UA using Matrox Imaging OCR software to digitize 92,000 NASA film images

说明: A typical film image from a Surveyor mission with a CRT display (left) and associated data fields (right) is shown; this is the data that the University of Arizona is tasked with digitizing and storing. (Image credit: Matrox Imaging)

IMAGE: A typical film image from a Surveyor mission with a CRT display (left) and associated data fields (right) is shown; this is the data that the University of Arizona is tasked with digitizing and storing. (Image credit: Matrox Imaging)

The University of Arizona's (UA; Tucson, AZ) Lunar and Planetary Laboratory (LPL) is home to the Space Imagery Center, a NASA Regional Planetary Image Facility. Founded in 1960, LPL was one of the few places engaged in studies of the solar system at that time. In 2015, NASA partnered with UA, providing funding to digitize the Surveyor moon lander film images and data that have been in storage since the 1960s. The goal is to create an archive for inclusion in the NASA Planetary Data System (PDS), a collection of data products from NASA planetary missions.

RELATED ARTICLE: MIT/NASA lunar laser communication team to present details on Earth-to-moon uplink performance

Between 1966 and 1968, the five successful Surveyor missions returned more than 92,000 individual images of the moon's surface.

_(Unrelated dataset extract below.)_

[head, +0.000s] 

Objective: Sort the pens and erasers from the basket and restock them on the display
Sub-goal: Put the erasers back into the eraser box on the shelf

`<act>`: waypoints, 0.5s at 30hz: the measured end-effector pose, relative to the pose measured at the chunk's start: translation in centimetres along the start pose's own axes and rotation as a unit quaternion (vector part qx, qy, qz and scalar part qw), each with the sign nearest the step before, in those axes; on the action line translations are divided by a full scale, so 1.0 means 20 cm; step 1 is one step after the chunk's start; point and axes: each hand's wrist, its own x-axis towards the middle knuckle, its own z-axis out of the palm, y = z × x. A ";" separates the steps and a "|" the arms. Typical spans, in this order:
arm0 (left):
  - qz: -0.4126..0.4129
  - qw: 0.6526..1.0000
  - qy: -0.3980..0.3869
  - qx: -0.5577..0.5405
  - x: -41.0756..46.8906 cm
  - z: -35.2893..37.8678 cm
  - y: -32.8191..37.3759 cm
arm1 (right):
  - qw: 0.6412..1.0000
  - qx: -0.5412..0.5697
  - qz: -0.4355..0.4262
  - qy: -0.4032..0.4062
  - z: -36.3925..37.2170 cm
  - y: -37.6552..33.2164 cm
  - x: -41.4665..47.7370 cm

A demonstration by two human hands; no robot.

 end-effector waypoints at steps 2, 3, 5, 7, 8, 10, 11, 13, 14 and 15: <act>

Film images were created by focusing a 70 mm film camera at a precision CRT display monitor and photographed onto special recording film. In the 50 years since, the computer files and video tape records have long disappeared or become obsolete--the only existing copies of the images are the film rolls.

Many frames from the Surveyor missions had seemingly legible text, which the operators initially thought could easily be read by conventional optical character recognition (OCR) software. They soon discovered that the characters in the text were a dot matrix similar to old printers using a 7 x 9 teletype-style character, making it a challenge to find OCR software capable of accurately reading the text fields.

This is where Matrox Imaging (Dorval, QC, Canada) comes in. The overall project involves creating a searchable archive that will outlast conventional physical media repositories. Given the possible long-term reference potential of the images and data, there is need for careful and accurate treatment of the resources. The workflow comprised an image scanning system from Stokes Imaging. The Stokes Imaging System captured between four and eight frames per minute as high-resolution .tif images.

Operator interaction was intensive during the original scanning process. While the Stokes Imaging System was automated, the film itself was not uniform in spacing, indexing, exposure, or processing. Once scanned, Adobe, Photoshop, and MATLAB software were used to pick out the details and create large composite mosaics from the image files. The process also required manual error checking since the decoding of the dot-field data relied on calibration lookup tables created from the original 1966 pre-launch test data.

The project began in February 2015 with the assembly of the Stokes system, and continues to process, catalog, and data-mine the information contained within the images.

Even though there are sprocket perforations on the film stock, the original recording transport was sprocket-less, resulting in inconsistent frame spacing as well as frames drifting with respect to the edge perforations. The team at LPL was unable to determine a consistent film advance, and with each new roll of film, the spacing of the frames and lateral positioning of the image shifted. This resulted in overall images with text in different places, as well as some images tainted with artifacts. Moreover, the data fields have HRT with varying number of characters.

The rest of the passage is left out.